Crosses

Aug. 26th, 2004 10:43 pm
zou2: (Default)
[personal profile] zou2
CSI fic
Angsty, Character study
No warnings because it gives away too much.  Just be aware that it's like life, full of unpleasantless.  If you can't deal with life, don't read this.

Assuming TPTB had not gotten their act together and that season 5 had to start without Nick and Sara, here is one possible scenario I came up with to explain thieir absence.


Crosses by zou

You stand at the window and stare, unblinking, into the unforgiving noonday sun.  We have not often been together at this time of day. You’re still pale, wane, and the harsh light makes you appear corpse-like.  Your eyes tear up, as if still unaccustomed to full sunlight after so many years working nights and sleeping behind blackout curtains during the day. 

You hold yourself erect, unyielding, a physical manifestation of your mindset.  You have yet to admit any fault, any culpability.  If you make eye contact at all, your eyes are hard and accusing.  No tears, no shame, no guilt.  You only stare and condemn us for our sins, some imagined, some not.
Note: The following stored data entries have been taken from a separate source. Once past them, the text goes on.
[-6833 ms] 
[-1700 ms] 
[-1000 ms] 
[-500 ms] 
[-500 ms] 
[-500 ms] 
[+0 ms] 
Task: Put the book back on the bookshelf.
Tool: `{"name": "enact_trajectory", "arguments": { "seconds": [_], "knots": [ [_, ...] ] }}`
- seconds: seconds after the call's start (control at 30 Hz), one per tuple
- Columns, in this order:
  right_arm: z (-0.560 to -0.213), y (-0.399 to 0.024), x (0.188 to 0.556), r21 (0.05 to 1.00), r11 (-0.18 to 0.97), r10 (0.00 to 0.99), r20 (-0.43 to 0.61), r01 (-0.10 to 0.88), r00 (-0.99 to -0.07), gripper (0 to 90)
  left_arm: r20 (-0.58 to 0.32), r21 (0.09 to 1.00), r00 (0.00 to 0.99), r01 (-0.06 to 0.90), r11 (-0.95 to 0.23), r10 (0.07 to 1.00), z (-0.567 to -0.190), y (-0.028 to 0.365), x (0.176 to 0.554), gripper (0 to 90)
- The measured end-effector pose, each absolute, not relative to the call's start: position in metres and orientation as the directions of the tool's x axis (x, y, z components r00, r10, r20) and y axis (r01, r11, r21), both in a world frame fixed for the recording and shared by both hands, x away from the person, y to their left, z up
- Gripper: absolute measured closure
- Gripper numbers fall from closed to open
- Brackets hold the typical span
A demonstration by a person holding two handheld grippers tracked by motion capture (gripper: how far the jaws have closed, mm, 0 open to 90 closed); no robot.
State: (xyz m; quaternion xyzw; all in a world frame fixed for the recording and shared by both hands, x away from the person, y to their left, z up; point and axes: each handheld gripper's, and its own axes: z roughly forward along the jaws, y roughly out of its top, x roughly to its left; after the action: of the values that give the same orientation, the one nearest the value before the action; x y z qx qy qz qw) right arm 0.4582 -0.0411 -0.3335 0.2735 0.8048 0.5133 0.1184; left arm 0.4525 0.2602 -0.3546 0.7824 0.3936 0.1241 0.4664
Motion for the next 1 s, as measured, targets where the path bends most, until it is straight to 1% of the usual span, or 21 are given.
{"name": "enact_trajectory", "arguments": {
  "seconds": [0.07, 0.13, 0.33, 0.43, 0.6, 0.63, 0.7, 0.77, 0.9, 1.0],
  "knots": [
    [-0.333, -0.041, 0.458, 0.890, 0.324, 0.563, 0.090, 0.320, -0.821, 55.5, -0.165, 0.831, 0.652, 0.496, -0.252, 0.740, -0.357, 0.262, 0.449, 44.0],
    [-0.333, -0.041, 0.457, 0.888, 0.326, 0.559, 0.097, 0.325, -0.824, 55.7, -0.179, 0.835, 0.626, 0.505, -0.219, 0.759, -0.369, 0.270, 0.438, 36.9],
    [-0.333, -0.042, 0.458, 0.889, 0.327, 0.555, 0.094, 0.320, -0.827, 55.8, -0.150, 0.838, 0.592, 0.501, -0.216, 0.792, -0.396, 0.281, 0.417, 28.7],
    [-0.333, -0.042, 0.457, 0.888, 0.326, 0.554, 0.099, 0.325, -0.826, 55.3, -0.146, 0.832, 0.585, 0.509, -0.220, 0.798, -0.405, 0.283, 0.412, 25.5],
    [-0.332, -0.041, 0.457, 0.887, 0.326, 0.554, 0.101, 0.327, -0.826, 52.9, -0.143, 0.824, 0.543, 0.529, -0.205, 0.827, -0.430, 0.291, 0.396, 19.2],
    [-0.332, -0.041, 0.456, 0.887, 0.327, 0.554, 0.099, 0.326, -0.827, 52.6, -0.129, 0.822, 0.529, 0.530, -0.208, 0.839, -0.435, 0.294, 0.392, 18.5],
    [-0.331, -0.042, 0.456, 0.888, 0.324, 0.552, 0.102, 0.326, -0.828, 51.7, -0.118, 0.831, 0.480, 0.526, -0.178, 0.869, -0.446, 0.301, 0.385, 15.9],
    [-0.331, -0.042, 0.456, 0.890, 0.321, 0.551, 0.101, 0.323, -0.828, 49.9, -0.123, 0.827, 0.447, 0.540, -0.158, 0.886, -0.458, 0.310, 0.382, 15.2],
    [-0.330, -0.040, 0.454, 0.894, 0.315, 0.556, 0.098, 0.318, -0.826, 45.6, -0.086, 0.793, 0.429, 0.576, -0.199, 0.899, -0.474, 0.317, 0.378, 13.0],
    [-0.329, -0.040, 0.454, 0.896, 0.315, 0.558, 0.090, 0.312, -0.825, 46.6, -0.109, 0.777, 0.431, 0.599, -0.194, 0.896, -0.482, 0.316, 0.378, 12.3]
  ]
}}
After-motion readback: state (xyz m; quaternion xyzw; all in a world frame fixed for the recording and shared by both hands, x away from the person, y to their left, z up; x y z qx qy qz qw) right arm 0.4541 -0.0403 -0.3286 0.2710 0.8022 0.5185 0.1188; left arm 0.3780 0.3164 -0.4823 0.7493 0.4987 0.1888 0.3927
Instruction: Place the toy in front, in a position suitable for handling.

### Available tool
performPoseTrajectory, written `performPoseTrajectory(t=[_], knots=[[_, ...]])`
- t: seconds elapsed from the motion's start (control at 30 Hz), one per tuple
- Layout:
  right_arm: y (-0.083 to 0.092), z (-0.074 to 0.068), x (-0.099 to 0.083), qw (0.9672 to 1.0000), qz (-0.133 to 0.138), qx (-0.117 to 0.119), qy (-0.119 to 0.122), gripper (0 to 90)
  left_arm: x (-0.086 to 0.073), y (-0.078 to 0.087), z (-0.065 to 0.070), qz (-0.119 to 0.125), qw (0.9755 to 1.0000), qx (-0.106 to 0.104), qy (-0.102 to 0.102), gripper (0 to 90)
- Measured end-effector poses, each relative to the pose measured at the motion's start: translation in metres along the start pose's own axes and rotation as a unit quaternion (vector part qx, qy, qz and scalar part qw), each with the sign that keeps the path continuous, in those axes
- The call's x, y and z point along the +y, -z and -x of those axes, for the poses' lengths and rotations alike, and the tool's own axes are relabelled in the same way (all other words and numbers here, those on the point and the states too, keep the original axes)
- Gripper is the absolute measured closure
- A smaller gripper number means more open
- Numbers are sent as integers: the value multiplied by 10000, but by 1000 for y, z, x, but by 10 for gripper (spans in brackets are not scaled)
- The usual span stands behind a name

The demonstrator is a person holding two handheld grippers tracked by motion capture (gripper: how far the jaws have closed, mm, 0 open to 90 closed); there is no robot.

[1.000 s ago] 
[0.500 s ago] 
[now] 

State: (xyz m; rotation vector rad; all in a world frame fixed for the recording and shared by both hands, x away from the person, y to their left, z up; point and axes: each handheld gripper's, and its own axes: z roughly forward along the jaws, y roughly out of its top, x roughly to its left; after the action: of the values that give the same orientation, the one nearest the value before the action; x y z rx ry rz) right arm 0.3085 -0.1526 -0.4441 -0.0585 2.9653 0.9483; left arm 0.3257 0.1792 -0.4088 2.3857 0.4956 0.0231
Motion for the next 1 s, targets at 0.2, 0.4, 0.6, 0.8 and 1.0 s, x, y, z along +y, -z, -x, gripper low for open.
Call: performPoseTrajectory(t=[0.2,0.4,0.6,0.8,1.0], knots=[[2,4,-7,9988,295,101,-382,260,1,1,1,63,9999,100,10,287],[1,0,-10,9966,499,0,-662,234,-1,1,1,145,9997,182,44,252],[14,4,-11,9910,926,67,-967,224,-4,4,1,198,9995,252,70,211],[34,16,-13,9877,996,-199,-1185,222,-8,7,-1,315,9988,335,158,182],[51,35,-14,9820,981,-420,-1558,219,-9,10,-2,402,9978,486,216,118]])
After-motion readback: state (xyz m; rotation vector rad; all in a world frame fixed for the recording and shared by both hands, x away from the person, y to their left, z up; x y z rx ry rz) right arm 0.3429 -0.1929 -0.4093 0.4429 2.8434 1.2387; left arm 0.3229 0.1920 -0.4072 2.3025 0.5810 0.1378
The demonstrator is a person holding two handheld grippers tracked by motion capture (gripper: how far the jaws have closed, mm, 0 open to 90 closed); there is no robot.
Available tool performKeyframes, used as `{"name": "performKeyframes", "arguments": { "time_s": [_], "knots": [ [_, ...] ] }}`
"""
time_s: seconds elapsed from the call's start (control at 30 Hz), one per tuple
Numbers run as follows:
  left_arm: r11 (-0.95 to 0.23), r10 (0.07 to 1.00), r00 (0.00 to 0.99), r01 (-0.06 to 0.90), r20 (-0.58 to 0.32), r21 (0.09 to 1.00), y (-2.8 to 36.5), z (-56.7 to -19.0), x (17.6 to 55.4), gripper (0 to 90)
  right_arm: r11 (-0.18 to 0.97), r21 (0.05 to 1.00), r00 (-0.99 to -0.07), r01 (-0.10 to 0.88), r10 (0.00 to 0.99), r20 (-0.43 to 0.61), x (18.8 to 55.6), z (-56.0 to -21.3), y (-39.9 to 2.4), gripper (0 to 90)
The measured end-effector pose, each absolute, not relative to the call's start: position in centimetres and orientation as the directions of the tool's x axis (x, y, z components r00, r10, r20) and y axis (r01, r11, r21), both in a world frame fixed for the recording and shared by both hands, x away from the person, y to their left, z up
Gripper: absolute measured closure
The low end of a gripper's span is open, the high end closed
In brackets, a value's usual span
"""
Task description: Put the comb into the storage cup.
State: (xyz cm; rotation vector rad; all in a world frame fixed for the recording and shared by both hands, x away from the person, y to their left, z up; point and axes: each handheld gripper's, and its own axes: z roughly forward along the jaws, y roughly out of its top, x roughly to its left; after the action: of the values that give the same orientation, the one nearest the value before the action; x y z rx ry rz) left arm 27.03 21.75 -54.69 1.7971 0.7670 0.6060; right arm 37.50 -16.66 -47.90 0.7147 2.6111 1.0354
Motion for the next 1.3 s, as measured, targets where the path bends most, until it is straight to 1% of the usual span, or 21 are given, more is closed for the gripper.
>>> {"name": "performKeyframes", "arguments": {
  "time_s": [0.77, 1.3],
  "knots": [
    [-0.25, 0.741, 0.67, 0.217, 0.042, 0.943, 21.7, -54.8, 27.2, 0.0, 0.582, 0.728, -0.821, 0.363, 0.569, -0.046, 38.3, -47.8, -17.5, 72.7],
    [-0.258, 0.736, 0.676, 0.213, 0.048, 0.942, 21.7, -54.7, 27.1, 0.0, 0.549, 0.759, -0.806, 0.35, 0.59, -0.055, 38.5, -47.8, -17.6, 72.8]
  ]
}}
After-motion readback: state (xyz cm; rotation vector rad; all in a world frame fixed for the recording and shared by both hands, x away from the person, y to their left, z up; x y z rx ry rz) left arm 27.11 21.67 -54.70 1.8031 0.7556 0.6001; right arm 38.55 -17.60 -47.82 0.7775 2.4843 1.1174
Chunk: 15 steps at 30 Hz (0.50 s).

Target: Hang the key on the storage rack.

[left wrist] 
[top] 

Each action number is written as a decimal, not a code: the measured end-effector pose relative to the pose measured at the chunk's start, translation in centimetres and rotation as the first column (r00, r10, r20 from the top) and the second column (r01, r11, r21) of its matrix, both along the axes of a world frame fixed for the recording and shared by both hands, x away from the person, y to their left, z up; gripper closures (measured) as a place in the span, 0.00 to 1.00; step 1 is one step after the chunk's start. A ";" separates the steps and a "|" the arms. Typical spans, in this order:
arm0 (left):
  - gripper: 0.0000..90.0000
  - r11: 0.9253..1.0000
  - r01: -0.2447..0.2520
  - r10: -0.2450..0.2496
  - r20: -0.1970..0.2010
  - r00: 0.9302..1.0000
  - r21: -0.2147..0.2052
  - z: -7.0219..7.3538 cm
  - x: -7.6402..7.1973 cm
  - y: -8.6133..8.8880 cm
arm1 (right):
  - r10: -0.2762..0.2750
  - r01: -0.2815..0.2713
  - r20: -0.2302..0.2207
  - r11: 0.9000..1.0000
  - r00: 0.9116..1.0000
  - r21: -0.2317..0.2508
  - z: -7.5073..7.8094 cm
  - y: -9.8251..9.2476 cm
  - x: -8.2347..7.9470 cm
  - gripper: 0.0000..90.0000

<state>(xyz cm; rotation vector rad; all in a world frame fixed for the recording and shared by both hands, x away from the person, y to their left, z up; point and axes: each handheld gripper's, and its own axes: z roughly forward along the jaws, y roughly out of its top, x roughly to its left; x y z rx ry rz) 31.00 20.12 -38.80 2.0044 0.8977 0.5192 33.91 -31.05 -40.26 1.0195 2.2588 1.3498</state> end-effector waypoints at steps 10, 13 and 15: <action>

You know I am here, behind you, watching you, but you refuse to turn and acknowledge me.  This dance is not new.  You established the choreography that first night.  The steps have become more intricate, but the basics have not changed.  It is a pas de deux of denial.

You have refused to speak since that night.  Not to the police, not to your attorney, not to your counselors and not to me.  You have always had difficulty seeing any position other than your own.  Have always fought against being wrong, as if somehow it diminished you.  This is the ultimate wrong and you will not, cannot, admit it.

You blame me, and in some ways you are justified in that.  You should not have been driving that night.  You had a problem, one that you we allowed to ignore.  You were allowed to explain away one DUI.  You were allowed to make excuses.  You were allowed to continue down the path that led to this place.  You were allowed to kill a friend.

After the accident, you were in shock, in a daze.  You had no recollection of running the red light.  You didn’t remember Nick had been with you.  Then you raged.  You accused me of lying, or saying vile hurtful things.  You demanded I apologize.  You accused the lab technicians of tampering with your blood test results because of some imagined vendetta against you.  You stopped making sense.  You stopped listening.  You stopped talking.

You did not see the devastation you caused.  The two families you destroyed – one of blood, and one of choice.  You did not watch the casket as it was loaded onto the plane - like so much baggage - for a friend’s final trip home.  You did not stand under the blazing Texas sun and say goodbye.  You did not read a beloved name etched in granite. You were not there for the memorial service. You refused to take the copy of the program that I brought you.  You stared at it for a brief moment, and then turned away.  You were lost to us, a guest of mental health services.  No bail was set. You weren’t competent to stand trial, perhaps you never will be.

You’re broken.

Nick is dead. 

Two friends gone because I did not speak, I did not take a stand.  I could have saved you both.

You are my crosses to bear.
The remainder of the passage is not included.